G.  The Year of Jubilee, Lev 25:8ff.

            1. This could be called a super Sabbatical year. After forty-nine years (in which there were seven Sabbatical years), the fiftieth year was called the Year of Jubilee; it was a Sabbath year also.

            2. During the Year of Jubilee, all the real estate in the land went back to its original owners, all the businesses went back to their original owners; everything reverted back to how it was in year one

.                       a. All slaves were to be freed, and whatever was their portion of land allotted to them by tribe and by the system was given back to them.

                        b. So no matter what you ever owned, it was always on a lease basis, and you were never to keep any of it past the Year of Jubilee.

            3. Of course, the Jews violated this also.

            4. So every fifty years you started all over fresh, and again the smart ones would acquire more than the others. This just proves the point of history, that no matter what you have in equal distribution, the smart ones will gain most of the pie, and the dumb ones will again fall into slavery; it’s all just a matter of time.

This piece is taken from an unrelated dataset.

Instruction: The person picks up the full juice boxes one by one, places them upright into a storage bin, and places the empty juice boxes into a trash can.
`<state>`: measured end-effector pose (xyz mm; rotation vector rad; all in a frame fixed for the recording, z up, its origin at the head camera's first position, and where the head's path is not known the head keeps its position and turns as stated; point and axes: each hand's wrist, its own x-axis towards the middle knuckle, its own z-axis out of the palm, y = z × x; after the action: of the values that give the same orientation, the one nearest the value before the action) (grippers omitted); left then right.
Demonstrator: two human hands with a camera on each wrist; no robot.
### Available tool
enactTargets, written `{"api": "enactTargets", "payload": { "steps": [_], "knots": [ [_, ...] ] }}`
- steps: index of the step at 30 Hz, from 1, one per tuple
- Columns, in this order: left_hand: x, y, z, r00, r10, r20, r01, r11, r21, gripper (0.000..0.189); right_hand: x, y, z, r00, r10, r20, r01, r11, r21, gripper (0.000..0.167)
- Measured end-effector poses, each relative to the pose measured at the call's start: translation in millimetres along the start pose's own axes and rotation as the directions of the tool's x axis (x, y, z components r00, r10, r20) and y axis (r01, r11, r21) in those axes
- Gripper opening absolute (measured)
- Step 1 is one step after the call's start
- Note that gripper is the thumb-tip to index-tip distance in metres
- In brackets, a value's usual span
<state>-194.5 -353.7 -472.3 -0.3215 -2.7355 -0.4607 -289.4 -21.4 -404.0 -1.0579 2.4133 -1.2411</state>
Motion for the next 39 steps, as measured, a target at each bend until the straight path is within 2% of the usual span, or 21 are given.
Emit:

            5. This was a cycle of cleansing for the nation. It was a complete shuffle; no one really got hurt by it. The smart ones always came out ahead every time anyway.

            6. The purpose was again to remind everyone of grace.   For after you’ve been a successful businessman for 49 years, it’s very difficult to orient to grace. So on the fiftieth year it was all taken away, and you started all over again. This Year taught that, under grace, you can’t earn, deserve, or work for it.

 

H.  Profaning the Sabbath was associated with idolatry and the apostasy of the Jews, Ezek 23:37-39.

I.  Sabbath violation occurred after the restoration, Neh 13:15-21.

 

J.  The Sabbath is set aside in the Church Age, Col 2:16-17, Galatians. The memorial to grace in the Church Age is not Saturday but Sunday, the first day of the week, 1 Cor 16:2; Act 20:7.

 

K.  Moment-by-Moment Sabbath for the Church Age.

            1. We in the Church Age do not have a Saturday Sabbath. It didn’t work too well for the Jews, so for the Church Age, God beefed it up and gave us a moment-by-moment Sabbath.

            2. This is the faith-rest technique, Heb 4:1-3. This is the principle by which the believer enters into the supergrace life. So your moment-by- moment Sabbath means your spiritual advance, and your annual Sabbatical is comparable to the supergrace life.

            3. Illustrations of this moment-by-moment Sabbath, or the dynamics of faith-rest.

                        a. Abraham, Rom 4:17-21.

                        b. Moses at the Red Sea, Ex 14:10-14.

                        c. The bones of Joseph, Heb 11:22.

                        d. Caleb and the Giants, Num 13 and 14 cf. Josh 14:6-14, 15:14; Judges 1:20.

            4. So it is inevitable that the daily function of GAP and the daily function of the faith-rest technique will eventuate in the supergrace life which is your spiritual Sabbatical year.